Depuis la naissance, il y a trente ans, de son fils lourdement handicapé par une maladie neuromusculaire, Geneviève Lang milite pour l’accès à la pleine citoyenneté des personnes handicapées.
Cette femme, professeur d’histoire, pétrie des valeurs égalitaires de la République, ne pouvait envisager d’autre choix que celui d’un maintien dans la société. « Nous avons donc traversé toutes les étapes de l’intégration d’une personne handicapée, accompli un véritable travail de pionnier. Il faut être inventif pour imaginer des solutions et subversif pour remonter un courant semé d’obstacles », explique calmement Geneviève.
Consciente de l’importance de former les professionnels, elle donne des cours sur le handicap, depuis 1989, au Conservatoire national des arts et métiers. Mais Geneviève constate que les handicapés souffrent d’un déficit de citoyenneté dans l’exercice de leurs droits civiques et sont confrontés à un déni de démocratie sur fond d’enjeu économique. Socialiste depuis toujours,et afin de palier l’absence de réelle consultation et de participation politique des personnes handicapées, elle met en place, en 1997, un pôle Handicap et Citoyenneté. Il redonne aux personnes handicapées la place qui est la leur, en respectant leur revendication exprimée aux plus hauts niveaux internationaux : « Rien pour nous, sans nous». Cette initiative lui vaut d’exercer un mandat de conseillère municipale depuis 2001, à Paris (19e).
« J’ai accepté cette responsabilité dans la logique de mon combat, éminemment politique, comme l’a été celui des femmes pour la parité. La démocratie réellement participative des personnes handicapées est encore, en France, un tabou, soixante ans après la Déclaration universelle des droits de l’homme de l’ONU. Nos politiques restent désespérément absents de ce débat légitime. »

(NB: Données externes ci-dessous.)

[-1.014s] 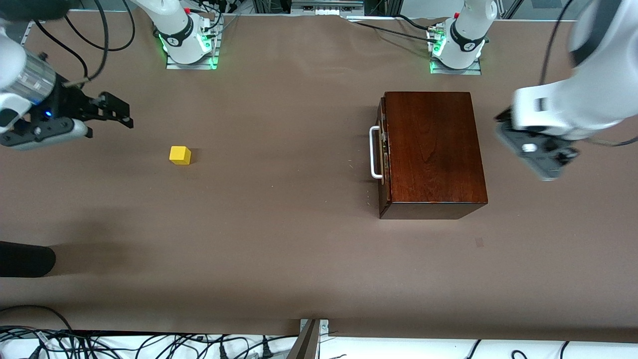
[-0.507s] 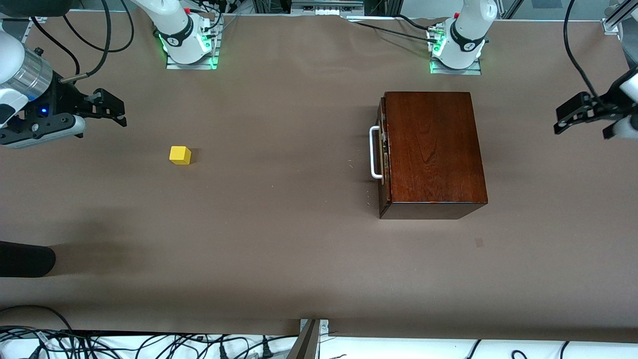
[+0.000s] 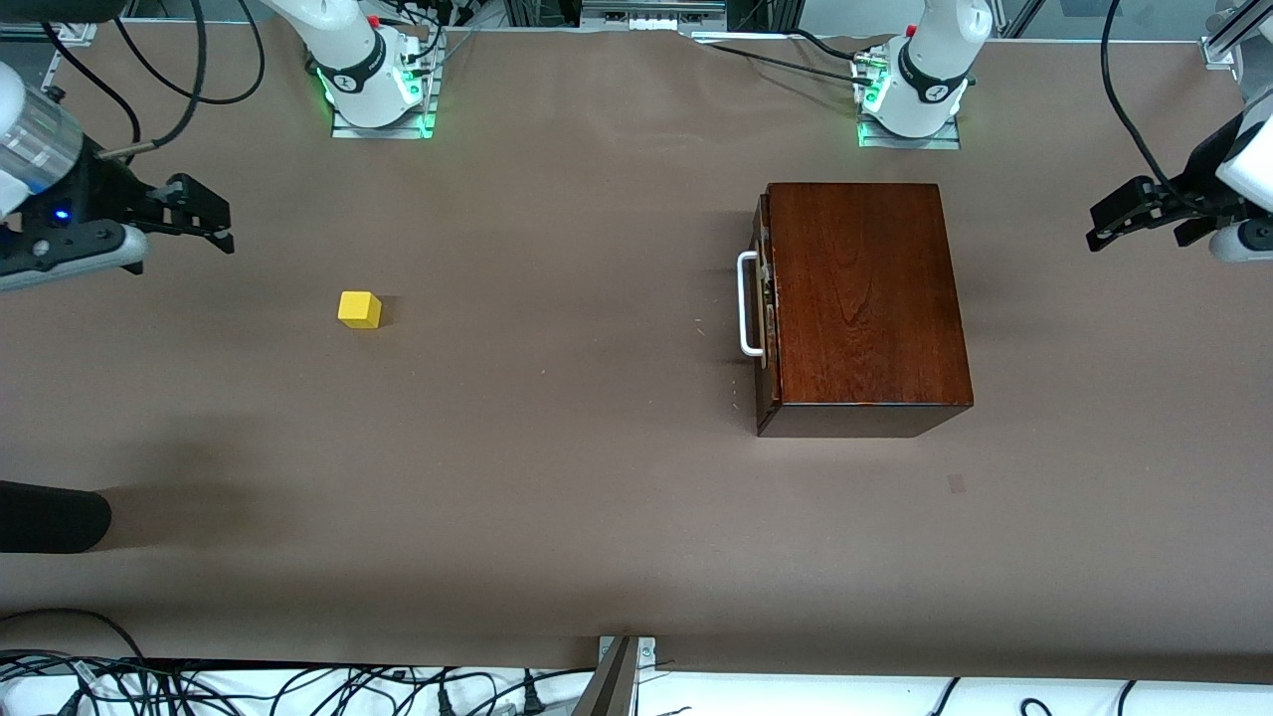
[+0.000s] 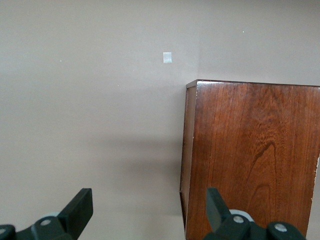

Selon elle, ni informées,ni consultées,absentes des instances représentatives de notre République, les personnes handicapées restent cantonnées au statut de citoyens de seconde zone et pour 800 000 d’entre elles, exclues du droit de vote. «Sans doute les bureaux de vote sont-ils aujourd’hui accessibles. Mais la réalité du pouvoir passe par l’éligibilité et la représentativité des citoyens handicapés. La place qui leur sera réservée sur nos listes municipales sera le meilleur test de la réelle détermination du Parti socialiste à faire rimer handicap avec citoyenneté;celui de sa capacité à intégrer les différences et les personnes les plus vulnérables de notre pays », estime finalement Geneviève.